**Exercise brief:** For this exercise, copy all the data exactly and include none of the pictures.

**Provided data:**
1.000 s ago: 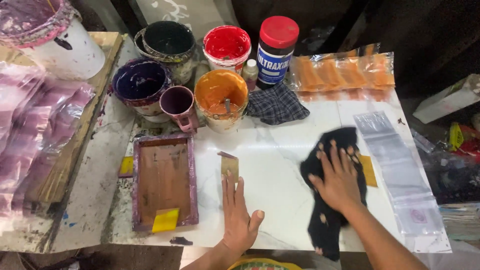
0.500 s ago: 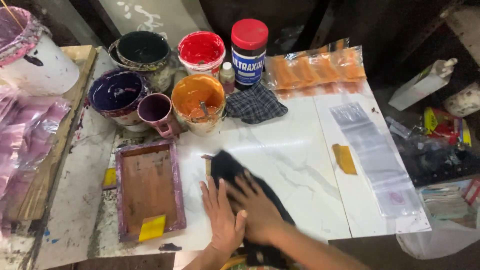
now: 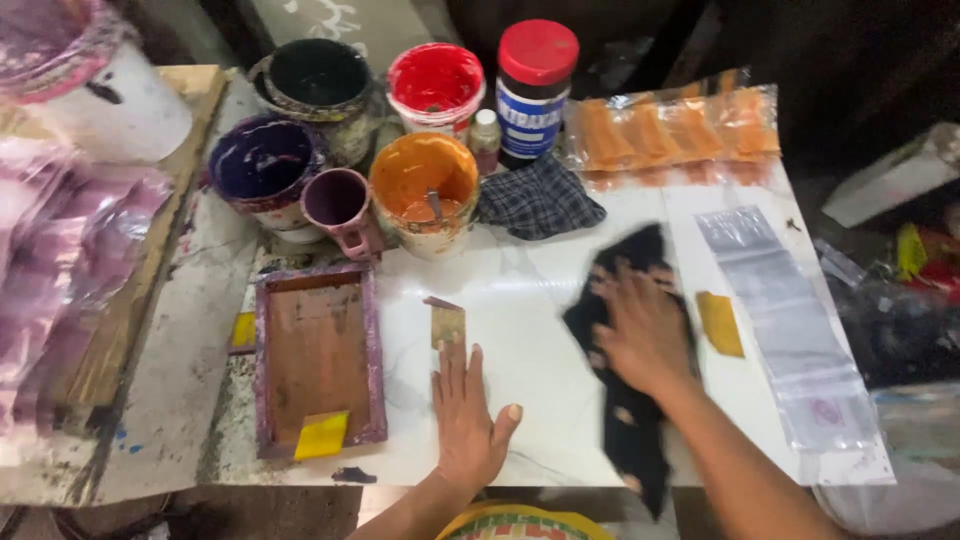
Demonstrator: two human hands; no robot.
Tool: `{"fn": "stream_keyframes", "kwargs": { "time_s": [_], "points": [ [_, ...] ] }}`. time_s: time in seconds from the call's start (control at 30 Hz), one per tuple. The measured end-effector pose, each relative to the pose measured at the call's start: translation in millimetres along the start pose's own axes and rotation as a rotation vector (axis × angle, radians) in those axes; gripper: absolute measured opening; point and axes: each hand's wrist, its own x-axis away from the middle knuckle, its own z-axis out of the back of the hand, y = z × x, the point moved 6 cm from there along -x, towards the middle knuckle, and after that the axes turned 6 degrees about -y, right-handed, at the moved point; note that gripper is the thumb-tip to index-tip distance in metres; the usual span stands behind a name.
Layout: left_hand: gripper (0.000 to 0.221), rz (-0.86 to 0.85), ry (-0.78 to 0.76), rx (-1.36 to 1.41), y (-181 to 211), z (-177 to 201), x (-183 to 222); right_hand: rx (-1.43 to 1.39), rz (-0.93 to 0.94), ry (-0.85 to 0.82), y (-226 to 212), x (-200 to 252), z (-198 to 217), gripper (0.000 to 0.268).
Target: Manual screen printing on small material strips followed by cleaning the workspace and organizing materials.
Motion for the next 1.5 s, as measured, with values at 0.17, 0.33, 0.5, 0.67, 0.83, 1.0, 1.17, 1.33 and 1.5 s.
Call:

**Answer area:**
1.000 s ago: 
0.500 s ago: 
now: 
Demonstrator: two human hands; no robot.
Tool: `{"fn": "stream_keyframes", "kwargs": { "time_s": [_], "points": [ [_, ...] ] }}`. time_s: time in seconds from the call's start (control at 30 Hz), one per tuple. The measured end-effector pose, each relative to the pose measured at the call's start: translation in millimetres along the start pose's own axes and rotation as a rotation vector (axis × angle, radians) in those axes; gripper: absolute measured opening; point and axes: each hand's wrist, its own x-axis away from the middle knuckle, its own z-axis out of the back of the hand, y = z × x, the point moved 6 cm from there along -x, towards the middle knuckle, and after that the axes turned 6 degrees about -y, right-handed, at the moved point; note that gripper is the thumb-tip to index-tip distance in metres; the usual span stands behind a name.
Layout: left_hand: gripper (0.000 to 0.221), rz (-0.86 to 0.85), ry (-0.78 to 0.76), rx (-1.36 to 1.41), y (-181 to 211), z (-177 to 201), x (-183 to 222); right_hand: rx (-1.43 to 1.39), rz (-0.93 to 0.94), ry (-0.85 to 0.82), y (-226 to 212), x (-200 to 252), z (-198 to 217), gripper (0.000 to 0.268).
Target: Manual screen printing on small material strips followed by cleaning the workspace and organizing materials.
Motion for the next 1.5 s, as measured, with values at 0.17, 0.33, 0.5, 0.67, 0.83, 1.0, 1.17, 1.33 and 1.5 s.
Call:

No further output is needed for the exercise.